*Exercise data*.
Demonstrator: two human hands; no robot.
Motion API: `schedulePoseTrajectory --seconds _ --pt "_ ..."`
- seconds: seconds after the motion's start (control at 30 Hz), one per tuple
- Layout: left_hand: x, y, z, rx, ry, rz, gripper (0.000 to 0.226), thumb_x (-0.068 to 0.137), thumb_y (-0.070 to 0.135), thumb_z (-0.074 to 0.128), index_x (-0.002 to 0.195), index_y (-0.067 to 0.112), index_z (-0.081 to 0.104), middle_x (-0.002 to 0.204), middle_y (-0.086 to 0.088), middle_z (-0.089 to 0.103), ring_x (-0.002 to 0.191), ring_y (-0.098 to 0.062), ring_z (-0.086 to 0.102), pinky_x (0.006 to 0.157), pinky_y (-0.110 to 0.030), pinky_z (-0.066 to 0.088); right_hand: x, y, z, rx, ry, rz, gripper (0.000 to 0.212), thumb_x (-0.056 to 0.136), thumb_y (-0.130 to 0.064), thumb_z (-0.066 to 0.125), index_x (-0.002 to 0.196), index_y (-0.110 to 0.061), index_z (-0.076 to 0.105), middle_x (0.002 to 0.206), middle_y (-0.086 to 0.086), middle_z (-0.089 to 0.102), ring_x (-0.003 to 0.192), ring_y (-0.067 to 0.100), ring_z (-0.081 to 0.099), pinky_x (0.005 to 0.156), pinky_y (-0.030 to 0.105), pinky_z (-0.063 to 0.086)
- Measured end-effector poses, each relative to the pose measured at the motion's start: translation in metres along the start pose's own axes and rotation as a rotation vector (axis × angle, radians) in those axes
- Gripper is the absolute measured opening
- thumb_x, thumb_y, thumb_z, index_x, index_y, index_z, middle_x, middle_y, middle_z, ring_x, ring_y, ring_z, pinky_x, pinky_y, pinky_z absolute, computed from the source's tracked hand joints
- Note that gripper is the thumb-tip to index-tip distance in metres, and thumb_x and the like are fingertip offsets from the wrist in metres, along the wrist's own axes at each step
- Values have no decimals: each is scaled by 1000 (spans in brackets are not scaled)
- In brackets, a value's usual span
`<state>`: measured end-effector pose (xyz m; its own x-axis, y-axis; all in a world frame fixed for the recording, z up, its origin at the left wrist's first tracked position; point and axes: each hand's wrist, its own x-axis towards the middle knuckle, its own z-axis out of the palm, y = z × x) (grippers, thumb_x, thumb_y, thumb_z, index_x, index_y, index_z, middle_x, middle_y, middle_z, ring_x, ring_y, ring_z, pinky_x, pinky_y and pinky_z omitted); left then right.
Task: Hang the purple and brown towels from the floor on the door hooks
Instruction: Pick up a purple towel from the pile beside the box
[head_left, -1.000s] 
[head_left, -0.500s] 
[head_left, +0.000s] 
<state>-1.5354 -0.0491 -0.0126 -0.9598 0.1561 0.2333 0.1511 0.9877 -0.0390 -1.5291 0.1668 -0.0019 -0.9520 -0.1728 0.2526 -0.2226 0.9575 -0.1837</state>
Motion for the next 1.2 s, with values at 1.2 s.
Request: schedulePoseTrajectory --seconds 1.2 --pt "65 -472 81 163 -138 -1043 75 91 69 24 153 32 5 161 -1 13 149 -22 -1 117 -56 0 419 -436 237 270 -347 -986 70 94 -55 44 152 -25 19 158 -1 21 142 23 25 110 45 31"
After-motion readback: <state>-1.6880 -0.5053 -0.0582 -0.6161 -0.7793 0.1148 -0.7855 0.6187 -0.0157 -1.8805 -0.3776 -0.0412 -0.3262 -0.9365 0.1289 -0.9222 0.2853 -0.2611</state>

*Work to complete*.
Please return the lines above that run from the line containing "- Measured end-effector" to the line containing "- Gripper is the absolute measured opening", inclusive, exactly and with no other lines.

*Written answer*.
- Measured end-effector poses, each relative to the pose measured at the motion's start: translation in metres along the start pose's own axes and rotation as a rotation vector (axis × angle, radians) in those axes
- Gripper is the absolute measured opening

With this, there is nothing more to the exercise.